Dejando un poso de amargo sabor y los restos de unos sueños olvidados en el cajón.
Ya no pinta las paredes el reflejo de tu cabello. Ni las huellas de tus pies mojados puedo seguir tatuadas en el suelo.
Se quedaron mudos los pliegues de unas sábanas inertes y ya no me abriga ningún calor.
Siento al silencio entrando por la ventana arrastrándose por los recovecos de tu silueta.
Esa que dejó la memoria en la penumbra de un recuerdo que no se atrevió a llevar el tiempo y se quedó grabado en mi corazón.
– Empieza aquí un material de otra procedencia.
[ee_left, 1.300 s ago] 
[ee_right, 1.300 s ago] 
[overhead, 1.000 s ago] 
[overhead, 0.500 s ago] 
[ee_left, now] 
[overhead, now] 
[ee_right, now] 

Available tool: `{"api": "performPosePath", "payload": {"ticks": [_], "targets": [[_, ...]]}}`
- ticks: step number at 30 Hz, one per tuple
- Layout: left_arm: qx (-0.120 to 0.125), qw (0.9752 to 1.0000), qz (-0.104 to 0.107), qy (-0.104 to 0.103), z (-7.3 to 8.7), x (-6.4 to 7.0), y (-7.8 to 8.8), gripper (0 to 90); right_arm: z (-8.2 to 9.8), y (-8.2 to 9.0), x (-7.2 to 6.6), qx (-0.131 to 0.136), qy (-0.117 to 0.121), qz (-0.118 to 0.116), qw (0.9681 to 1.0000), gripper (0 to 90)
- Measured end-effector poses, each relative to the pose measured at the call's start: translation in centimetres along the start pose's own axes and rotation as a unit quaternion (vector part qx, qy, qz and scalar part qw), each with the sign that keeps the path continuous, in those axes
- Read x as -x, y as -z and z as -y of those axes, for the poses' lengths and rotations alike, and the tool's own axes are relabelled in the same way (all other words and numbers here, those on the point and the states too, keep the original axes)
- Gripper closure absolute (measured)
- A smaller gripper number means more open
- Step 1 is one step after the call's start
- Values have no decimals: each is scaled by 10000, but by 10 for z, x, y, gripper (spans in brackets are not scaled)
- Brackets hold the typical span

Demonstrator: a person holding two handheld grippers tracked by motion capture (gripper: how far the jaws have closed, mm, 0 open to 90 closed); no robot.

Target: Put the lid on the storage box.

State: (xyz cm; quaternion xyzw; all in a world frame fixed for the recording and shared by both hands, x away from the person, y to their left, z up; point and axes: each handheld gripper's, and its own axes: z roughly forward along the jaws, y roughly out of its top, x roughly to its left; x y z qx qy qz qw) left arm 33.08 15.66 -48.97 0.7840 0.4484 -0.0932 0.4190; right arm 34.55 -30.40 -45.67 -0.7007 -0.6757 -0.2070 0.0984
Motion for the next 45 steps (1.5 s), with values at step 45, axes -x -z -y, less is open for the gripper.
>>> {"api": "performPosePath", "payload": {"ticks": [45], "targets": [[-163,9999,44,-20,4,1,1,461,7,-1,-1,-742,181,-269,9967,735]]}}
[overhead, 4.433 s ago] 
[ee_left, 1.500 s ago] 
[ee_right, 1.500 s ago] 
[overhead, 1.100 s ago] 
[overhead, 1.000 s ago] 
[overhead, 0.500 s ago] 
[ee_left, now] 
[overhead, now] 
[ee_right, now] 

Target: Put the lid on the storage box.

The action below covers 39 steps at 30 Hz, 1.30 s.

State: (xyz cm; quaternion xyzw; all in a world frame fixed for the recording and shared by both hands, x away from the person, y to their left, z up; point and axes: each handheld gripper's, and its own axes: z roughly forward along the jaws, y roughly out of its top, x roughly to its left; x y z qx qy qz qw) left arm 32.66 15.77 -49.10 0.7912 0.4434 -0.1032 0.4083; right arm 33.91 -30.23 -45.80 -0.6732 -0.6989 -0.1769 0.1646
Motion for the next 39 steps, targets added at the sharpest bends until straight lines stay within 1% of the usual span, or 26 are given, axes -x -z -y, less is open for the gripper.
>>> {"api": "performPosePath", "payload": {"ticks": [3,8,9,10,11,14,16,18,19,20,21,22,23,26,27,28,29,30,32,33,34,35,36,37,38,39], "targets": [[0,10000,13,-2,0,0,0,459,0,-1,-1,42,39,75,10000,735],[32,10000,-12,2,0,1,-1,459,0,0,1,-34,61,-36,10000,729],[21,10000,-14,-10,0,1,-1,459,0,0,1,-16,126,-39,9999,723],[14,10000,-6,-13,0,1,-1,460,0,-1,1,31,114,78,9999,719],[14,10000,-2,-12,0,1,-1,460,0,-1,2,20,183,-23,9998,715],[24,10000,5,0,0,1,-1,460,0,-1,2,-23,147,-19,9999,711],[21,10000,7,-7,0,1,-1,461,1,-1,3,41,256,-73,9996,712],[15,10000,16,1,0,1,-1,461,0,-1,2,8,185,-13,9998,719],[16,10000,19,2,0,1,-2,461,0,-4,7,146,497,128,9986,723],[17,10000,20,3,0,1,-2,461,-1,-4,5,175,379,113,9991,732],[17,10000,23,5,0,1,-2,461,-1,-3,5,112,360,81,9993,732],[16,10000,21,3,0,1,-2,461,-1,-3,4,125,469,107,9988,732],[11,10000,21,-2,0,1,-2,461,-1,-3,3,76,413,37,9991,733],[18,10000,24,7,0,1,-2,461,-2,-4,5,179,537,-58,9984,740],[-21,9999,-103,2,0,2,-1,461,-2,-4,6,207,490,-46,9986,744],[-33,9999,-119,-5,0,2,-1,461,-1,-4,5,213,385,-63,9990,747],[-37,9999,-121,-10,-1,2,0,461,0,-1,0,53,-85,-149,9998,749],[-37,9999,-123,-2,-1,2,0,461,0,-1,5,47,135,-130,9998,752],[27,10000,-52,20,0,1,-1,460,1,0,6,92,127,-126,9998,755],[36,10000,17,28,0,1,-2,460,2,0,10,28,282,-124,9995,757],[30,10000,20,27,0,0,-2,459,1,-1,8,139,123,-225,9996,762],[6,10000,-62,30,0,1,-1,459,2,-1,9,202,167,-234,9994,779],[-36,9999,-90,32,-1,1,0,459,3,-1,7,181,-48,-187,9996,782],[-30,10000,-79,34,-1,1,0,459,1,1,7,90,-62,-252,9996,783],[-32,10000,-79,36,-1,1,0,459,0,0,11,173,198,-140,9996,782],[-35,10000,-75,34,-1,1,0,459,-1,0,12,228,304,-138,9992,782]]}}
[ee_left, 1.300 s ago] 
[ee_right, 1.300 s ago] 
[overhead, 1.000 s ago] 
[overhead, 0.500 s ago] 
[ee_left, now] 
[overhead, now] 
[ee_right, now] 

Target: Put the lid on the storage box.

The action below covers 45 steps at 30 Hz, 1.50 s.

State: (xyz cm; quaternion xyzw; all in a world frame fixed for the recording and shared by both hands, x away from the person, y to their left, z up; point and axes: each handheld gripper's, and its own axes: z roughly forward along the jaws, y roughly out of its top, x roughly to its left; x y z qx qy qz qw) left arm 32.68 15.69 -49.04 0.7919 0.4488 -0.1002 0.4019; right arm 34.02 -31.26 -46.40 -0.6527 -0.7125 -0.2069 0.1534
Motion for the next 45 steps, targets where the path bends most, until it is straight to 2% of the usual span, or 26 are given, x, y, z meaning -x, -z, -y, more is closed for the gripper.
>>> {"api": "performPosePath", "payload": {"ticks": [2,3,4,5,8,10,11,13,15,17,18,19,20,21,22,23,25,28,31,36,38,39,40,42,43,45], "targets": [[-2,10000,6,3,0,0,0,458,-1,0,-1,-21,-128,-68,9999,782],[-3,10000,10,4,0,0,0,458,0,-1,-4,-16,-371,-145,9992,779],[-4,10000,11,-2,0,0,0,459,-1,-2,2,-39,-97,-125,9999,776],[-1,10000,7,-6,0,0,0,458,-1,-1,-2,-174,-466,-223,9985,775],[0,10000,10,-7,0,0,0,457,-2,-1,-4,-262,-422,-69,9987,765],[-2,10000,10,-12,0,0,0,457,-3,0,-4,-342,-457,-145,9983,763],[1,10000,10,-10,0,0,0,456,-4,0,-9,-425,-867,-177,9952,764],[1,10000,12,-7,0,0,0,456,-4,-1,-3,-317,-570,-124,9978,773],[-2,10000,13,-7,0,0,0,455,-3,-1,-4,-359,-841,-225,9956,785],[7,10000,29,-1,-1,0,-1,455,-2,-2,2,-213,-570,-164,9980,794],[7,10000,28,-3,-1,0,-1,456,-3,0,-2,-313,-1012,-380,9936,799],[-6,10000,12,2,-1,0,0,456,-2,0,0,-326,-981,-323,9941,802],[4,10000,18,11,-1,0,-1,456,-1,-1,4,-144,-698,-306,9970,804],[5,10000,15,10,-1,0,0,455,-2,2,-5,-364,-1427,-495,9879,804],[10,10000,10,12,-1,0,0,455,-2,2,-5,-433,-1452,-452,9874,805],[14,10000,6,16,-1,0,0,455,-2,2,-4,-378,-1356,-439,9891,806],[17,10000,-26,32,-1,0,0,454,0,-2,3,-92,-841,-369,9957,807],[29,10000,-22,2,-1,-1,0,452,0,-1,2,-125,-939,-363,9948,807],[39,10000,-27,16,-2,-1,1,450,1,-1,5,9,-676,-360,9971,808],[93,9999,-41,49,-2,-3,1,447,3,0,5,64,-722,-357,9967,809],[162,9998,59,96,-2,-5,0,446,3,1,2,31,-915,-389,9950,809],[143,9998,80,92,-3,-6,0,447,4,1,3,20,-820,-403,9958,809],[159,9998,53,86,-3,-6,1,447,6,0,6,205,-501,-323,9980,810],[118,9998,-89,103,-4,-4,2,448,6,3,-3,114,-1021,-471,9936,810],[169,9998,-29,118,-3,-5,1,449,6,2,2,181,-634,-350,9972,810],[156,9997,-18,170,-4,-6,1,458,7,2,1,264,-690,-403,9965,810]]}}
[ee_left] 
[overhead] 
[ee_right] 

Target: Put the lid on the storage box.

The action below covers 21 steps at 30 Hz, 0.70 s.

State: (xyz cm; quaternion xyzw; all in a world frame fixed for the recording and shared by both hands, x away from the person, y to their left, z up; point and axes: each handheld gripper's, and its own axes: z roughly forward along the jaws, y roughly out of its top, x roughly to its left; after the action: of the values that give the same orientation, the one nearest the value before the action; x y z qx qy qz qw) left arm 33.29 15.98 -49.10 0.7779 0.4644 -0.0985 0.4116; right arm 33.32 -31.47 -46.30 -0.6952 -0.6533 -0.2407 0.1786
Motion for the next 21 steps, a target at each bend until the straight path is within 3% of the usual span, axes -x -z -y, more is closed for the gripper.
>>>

Lo escucho agonizar entre las hojas del calendario. Aferrándose al pasado mientras caen una a una como lo hacen en otoño las de los árboles.
Cubriendo las pisadas ya borradas de unos pasos que la vida nos regalo.
Me quedo sentado frente a la cortina que baila sola mecida por el aire.
Observando sus movimientos mientras la luz cambia de lugar y el dulce susurro de su danza, me hipnotiza acallando mi penar.
Hoy te busqué al despertar y tu sombra ya no está.